** Opening STORED DATA block **
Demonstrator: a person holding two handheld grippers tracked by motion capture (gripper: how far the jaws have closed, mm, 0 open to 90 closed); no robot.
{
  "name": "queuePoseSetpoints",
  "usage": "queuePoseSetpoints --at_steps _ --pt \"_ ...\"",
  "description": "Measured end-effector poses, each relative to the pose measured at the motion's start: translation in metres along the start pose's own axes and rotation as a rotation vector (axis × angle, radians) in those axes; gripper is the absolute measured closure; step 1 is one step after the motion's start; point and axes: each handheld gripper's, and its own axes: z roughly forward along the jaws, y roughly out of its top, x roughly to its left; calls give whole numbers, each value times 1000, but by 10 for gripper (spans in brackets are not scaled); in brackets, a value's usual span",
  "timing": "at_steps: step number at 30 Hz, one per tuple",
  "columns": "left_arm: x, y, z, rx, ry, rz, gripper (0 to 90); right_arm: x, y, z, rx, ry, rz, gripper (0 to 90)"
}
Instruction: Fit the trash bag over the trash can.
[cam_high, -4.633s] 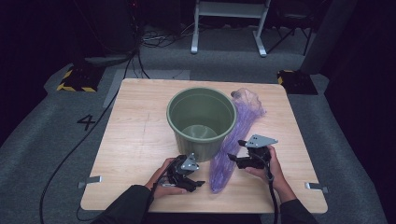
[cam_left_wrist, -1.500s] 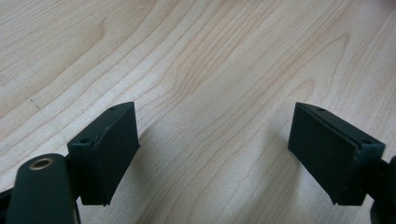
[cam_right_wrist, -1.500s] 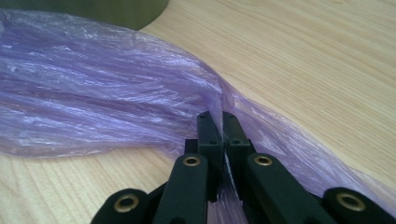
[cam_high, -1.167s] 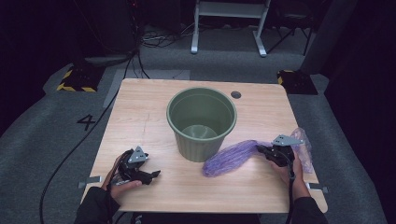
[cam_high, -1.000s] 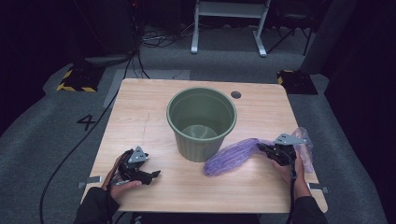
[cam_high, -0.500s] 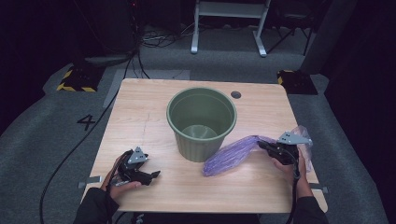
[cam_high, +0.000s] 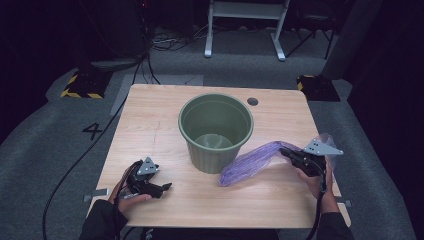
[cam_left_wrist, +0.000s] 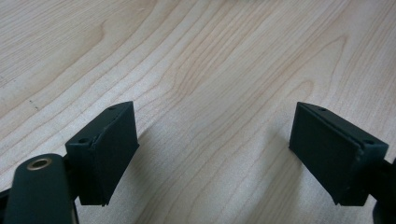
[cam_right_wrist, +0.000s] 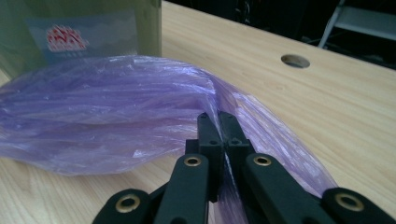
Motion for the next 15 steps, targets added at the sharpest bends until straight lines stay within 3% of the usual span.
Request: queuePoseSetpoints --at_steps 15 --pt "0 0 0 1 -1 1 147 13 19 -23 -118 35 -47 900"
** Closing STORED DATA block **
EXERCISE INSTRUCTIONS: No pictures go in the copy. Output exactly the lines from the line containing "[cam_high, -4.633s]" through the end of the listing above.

ANSWER FOR THIS EXERCISE:
[cam_high, -4.633s] 
[cam_left_wrist, -1.500s] 
[cam_right_wrist, -1.500s] 
[cam_high, -1.167s] 
[cam_high, -1.000s] 
[cam_high, -0.500s] 
[cam_high, +0.000s] 
[cam_left_wrist, +0.000s] 
[cam_right_wrist, +0.000s] 
Motion for the next 15 steps, targets added at the sharpest bends until straight lines stay within 3% of the usual span.
Request: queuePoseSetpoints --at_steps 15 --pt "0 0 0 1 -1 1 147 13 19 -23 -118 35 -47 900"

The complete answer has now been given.